Ashely Alcantara is the founder of Lashology, a lash studio at Citizen Salon in Calgary, Alta.
I originally went to university for broadcasting and I continued onto a communications degree. I finished my degree in 2014 and I did lashes to get me through university.
So with the communications program, I had to do an internship. I actually did my internship in Trinidad, which is where I’m from. I came back to Calgary, looked for a job and there was really nothing. So I went back to my previous job doing lashes and kind of just stuck there. At that point, I was making good money so it was hard to walk away from that and start from the bottom doing any form of communication job.
Lashology is completely different than what I expected to be doing. I wanted to finish school and I wanted to go into corporate communications. That was my goal.
You spend four and a half years in university and once you get your degree, the expectation is for you to go out and obviously start your career in that field. But I also battled a little with this. I mean, corporate communications obviously is where the money is at. But I didn’t want to start from the bottom, and I didn’t know if I could picture myself sitting down at a 9 a.m. to 5 p.m. job, Monday to Friday.
One of the things I love about my job now is the relationship I have made with all my clients. They become friends, some of them even like family and I feel like I couldn’t have really gotten that with communications.
My favourite thing about my job, and as cliché as this may sound, is that feeling that you give a woman. When I’m done doing her lashes and she looks in the mirror and she smiles and feels confident, that is the best part of my job. Giving something as silly as lashes gives confidence. I know that seems ridiculous, but that’s something that we as women are lacking.
I felt like other people would look at me and think, “You have a degree but you’re doing lashes?” So at that point I knew I needed to either go back to school and pursue something else or I need to go above what I am doing now in the same industry. When you realize how much money you are making for other people, you realize there’s an opportunity to do it on your own. It was the scariest, most terrifying thing I have ever had to do.

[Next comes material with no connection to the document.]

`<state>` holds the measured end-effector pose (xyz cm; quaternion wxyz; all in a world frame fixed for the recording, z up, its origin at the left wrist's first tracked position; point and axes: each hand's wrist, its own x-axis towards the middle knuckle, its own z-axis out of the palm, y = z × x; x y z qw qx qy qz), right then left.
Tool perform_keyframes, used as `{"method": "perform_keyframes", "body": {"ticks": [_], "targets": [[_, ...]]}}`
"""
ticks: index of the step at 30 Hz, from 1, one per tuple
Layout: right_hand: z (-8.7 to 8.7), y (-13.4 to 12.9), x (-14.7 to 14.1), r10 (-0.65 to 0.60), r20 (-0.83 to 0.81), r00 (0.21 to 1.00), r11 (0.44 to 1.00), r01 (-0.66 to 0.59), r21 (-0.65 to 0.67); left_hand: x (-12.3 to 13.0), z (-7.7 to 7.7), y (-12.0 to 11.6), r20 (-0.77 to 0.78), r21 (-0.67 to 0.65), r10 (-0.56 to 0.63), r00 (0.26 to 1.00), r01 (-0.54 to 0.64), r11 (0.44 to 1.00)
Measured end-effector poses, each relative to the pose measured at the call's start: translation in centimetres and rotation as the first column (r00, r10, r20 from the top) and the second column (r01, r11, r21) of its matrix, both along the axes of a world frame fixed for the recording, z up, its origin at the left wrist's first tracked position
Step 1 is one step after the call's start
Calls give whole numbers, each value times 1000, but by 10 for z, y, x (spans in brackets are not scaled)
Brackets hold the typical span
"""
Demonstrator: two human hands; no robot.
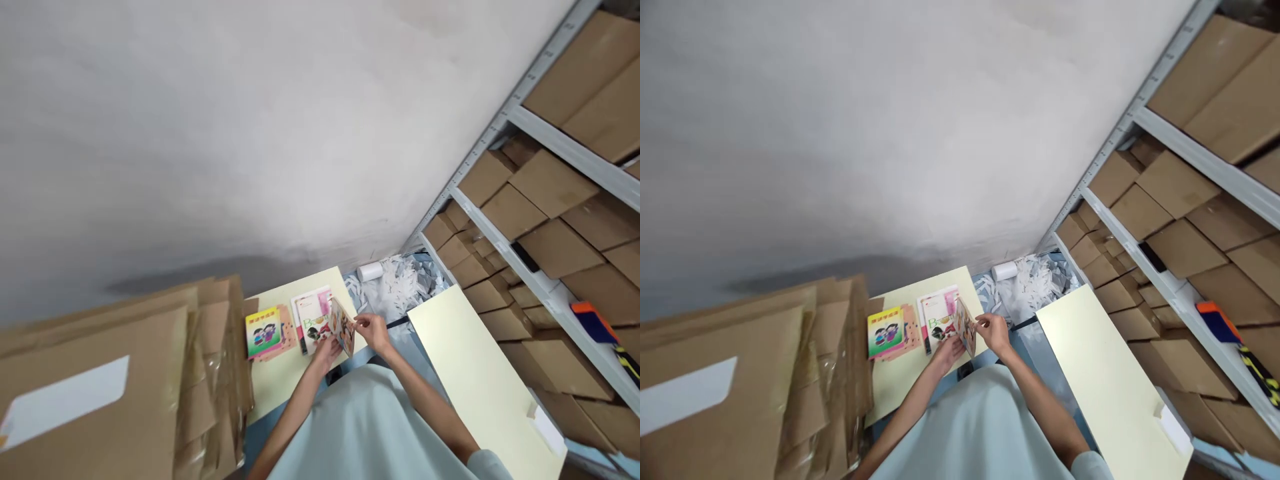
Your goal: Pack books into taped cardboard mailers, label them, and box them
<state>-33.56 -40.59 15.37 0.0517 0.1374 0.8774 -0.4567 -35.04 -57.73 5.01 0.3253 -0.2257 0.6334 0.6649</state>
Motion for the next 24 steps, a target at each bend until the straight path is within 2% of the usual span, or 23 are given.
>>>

I started looking for places to rent and I came across this place called Citizen Salon. They’re brand new to Calgary and the only one like it in Canada. It’s a big building with 43 different rooms filled with beauty professionals. We all rent our own studios and run our own business out of it.
We are all in the same boat. Every single one of us worked at a salon and are brand new to leaving the salon and working on our own. So the community that we have is huge.“When I’m done doing her lashes and she looks in the mirror and she smiles and feels confident, that is the best part of my job,” – Ashely Alcantara says.
Now it’s all me, it’s my own business and I have no one else to count on. To get out there and write newsletters and reach out to the community, my whole background with communications came into play with that. Also graphic designing, in a weird way. I wouldn’t have even had the basics of those things [without] my communications degree.
Getting over the fear was really hard for me. I’m three months in and I am still panicked I’m not nearly as busy as I would like to be. But [I] have a sense of pride, and realize this is mine. This is my little baby and I did it on my own.
It’s always been a dream of mine to own something. And now it’s happening.
As told to Stephanie Babych. This interview has been edited and condensed.